La primera, la criminalización de las expresiones de la sociedad civil, ha alcanzado, como en el periodo de la “guerra sucia” de los setenta, su máxima expresión en estos cinco años de gobierno de Felipe Calderón, en que las policías, el Ejército y hasta la Marina han sido sacados a la calle bajo la lógica del real o supuesto combate al narcotráfico y la delincuencia organizada. Ello ha implicado utilizar en casi todo el territorio mexicano fuerzas regulares contra la población civil, convirtiendo al país en escenario de múltiples y cotidianas violaciones a los derechos humanos que van de los cateos y detenciones extrajudiciales a los ajusticiamientos, pasando por la desaparición forzada, la violación y la práctica sistemática de la tortura. De las ya más de 60 mil muertes que han resultado en este periodo, sólo en un mínimo porcentaje existen averiguaciones previas e investigaciones judiciales —lo que por omisión constituye una grave responsabilidad de las autoridades encargadas de la procuración de justicia y justifica plenamente la acusación por crímenes de lesa humanidad al gobierno de Felipe Calderón ante la Corte Penal Internacional de La Haya, además de equiparar la situación de México con la de un país en guerra—, y muchas de ellas constituyen sin duda ejecuciones a cargo de los cuerpos represivos del Estado.

Este ambiente de violencia en el que el propio Estado ha perdido parcialmente el control de sus recursos de fuerza ha permitido que la misma se vuelva contra las simples expresiones de inconformidad o lucha social, en las personas de los mismos defensores de derechos humanos o civiles, y meros familiares de víctimas: Marisela Escobedo, Nepomuceno Moreno, Pedro Leyva, José Trinidad de la Cruz, entre otros, son los casos testimoniales, mientras Felipe Calderón termina por confesar su fracaso al lamentar “profundamente” que ninguno de los tres órdenes de gobierno haya podido en este periodo evitar la “escalada de agresión y violencia contra activistas, periodistas y, también, candidatos y autoridades constitucionales” (La Jornada, 10 de diciembre).
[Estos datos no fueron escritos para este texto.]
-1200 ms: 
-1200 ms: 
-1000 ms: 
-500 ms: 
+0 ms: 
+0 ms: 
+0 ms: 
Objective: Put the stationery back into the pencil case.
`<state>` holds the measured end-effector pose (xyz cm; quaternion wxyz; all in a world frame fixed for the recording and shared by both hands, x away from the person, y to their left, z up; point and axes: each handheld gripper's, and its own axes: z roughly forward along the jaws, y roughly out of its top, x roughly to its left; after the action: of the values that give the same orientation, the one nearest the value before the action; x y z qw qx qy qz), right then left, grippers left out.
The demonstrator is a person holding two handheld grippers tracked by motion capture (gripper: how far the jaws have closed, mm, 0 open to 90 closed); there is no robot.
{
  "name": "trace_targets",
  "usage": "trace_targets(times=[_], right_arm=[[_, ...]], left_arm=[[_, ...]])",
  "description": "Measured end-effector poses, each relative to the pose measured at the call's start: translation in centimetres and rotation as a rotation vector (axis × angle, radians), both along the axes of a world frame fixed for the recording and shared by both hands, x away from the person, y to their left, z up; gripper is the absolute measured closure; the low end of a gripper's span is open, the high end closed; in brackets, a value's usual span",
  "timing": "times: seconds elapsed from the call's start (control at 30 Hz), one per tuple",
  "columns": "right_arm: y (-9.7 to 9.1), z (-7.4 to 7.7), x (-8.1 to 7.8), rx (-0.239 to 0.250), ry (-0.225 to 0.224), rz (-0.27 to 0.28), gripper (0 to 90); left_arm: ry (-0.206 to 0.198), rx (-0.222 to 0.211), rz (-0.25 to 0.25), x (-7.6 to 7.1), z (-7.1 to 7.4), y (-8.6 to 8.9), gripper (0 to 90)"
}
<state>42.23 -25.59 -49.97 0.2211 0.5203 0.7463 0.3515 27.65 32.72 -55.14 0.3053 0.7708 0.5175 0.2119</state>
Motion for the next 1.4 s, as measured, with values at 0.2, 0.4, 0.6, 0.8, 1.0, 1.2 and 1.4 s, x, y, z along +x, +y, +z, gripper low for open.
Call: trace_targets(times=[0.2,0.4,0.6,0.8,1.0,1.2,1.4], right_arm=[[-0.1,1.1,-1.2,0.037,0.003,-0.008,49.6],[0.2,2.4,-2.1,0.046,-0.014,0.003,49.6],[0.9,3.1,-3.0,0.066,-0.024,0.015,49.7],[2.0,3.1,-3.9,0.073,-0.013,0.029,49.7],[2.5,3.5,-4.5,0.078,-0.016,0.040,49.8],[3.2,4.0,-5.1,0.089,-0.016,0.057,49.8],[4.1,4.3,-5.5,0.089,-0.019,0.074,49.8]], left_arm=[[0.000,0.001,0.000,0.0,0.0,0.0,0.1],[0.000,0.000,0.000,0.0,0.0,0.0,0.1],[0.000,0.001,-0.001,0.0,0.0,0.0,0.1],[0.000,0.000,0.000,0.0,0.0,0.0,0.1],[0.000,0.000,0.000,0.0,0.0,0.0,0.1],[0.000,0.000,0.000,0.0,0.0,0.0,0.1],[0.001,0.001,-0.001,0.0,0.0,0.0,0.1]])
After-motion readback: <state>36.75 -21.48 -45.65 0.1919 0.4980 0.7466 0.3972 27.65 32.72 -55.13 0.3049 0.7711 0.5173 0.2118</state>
La impunidad frente a los abusos de poder ha sido también prohijada ampliamente por el gobierno de quien, en campaña en 2006, se comprometió públicamente a castigar a un Mario Marín y a investigar a fondo la violencia desatada en Oaxaca por el gobernador Ulises Ruiz contra el movimiento popular. A lo largo de estos cinco años, como en un Estado de excepción, las fuerzas armadas han podido hasta ahora actuar libérrimamente frente a la población civil, bajo la justificación de actuar en operativos contra la delincuencia organizada, y disfrutando de un virtual fuero frente a los órganos ordinarios de justicia en los delitos y violaciones cometidos contra la población civil.

La represión se desbordó en Chilpancingo contra los normalistas de Ayotzinapa, como puede desbordarse en cualquier otro lugar y momento contra otros sectores de la población, como efecto de ese ambiente de violencia y del divorcio entre los órganos del Estado y la sociedad civil. Ese riesgo sólo se puede desactivar ciñendo estrictamente la actuación de los cuerpos policiacos, los cuerpos represivos y los gobernantes mismos a la legalidad y el respeto a los derechos ciudadanos. Y eso empieza por castigar de manera inequívoca y ejemplar a todos los responsables de la agresión contra los estudiantes de Ayotzinapa tanto en el gobierno local como en el federal.